I hold a freshly washed egg in my right hand. With my left index finger bracing the eggs ahead so they don’t roll away yet, I add it to the line on the narrow metal chute. Below, a beam of amber light shines upward, waiting.
Eggs passing over the candling light.
When I lift my finger, the eggs begin to move. Slowly, one by one, they roll over the light and onto a series of scales: Jumbo. Extra-large. Large. Medium. Small. Each egg is measured, then gently released, wobbling into place, cushioned by Styrofoam and the soft bumper of eggs already sorted.
Farmer Dave (Dad to me) keeps the eggs coming!

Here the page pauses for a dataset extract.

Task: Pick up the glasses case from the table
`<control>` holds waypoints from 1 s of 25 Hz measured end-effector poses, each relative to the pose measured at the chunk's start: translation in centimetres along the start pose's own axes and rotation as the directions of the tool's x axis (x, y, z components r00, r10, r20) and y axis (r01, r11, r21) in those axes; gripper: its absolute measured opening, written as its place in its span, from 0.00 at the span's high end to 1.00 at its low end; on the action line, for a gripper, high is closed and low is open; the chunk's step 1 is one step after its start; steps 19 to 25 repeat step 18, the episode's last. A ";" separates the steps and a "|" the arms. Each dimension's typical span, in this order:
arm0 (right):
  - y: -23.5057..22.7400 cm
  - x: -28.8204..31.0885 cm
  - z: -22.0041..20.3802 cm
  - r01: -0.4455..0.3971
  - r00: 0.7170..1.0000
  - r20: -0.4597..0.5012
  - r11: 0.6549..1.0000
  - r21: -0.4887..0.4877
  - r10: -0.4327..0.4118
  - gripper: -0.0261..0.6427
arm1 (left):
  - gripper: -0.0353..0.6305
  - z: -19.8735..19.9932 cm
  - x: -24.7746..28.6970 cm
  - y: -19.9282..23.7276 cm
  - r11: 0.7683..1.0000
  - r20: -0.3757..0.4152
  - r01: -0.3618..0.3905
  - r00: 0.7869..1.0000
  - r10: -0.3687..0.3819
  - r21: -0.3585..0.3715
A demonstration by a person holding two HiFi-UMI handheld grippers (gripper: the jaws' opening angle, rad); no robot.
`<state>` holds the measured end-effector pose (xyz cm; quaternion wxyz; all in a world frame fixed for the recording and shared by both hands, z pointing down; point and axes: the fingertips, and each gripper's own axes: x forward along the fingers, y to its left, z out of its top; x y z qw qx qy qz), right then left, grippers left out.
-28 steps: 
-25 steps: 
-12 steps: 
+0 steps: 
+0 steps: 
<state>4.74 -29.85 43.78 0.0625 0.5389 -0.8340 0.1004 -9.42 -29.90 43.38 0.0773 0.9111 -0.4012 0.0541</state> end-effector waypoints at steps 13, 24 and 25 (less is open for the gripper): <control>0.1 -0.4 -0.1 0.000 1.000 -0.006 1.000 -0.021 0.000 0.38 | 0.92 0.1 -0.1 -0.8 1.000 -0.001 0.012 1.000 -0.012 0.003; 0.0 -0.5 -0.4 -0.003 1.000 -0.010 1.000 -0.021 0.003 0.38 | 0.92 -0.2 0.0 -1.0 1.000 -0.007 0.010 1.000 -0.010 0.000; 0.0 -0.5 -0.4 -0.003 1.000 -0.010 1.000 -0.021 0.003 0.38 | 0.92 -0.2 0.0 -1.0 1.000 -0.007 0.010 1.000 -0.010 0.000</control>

A steady rhythm is best, and I try to keep the flow of new eggs consistent. When the light catches a flaw, the process pauses. A crack, suddenly obvious when illuminated from below. Jagged fractures in the shell. These get set aside. Still fine to eat, but not to sell. The rest are boxed, labeled, stacked for market.
Candling and grading eggs is a deeply familiar process for me. As a child, I sorted eggs on this same ancient machine—one from another century, built to last. The dark room, the glow of the light, the steady mechanical turning of a faithful machine. The eggs—opaque, dense, nutritious little orbs—suddenly rendered translucent. It is at once mystical and methodical.
Measured eggs ready to be boxed.
Returning to the farm for a few months this year, I’ve been learning new things. For example: the light enters the egg production system long before the grading table. Somehow, I had forgotten that we have eggs in winter in the first place because of light-based intervention.
Winter means shorter days, but hens need roughly fourteen hours of light to keep laying. The hens’ sense of time is extended with electric light—it’s solar-powered, so truly embalmed sunlight. Farmer Dave (Dad to me) gives them artificial evenings through the fall, then stops around Christmas, letting them pull back and rest until production picks up naturally in spring. Light becomes a way of intervening in the seasons to extend productivity.
Returning to the farm has hardly demystified the childhood magic; if anything it has expanded it. Understanding the nuances and precision of our food production systems makes them stranger and more beautiful.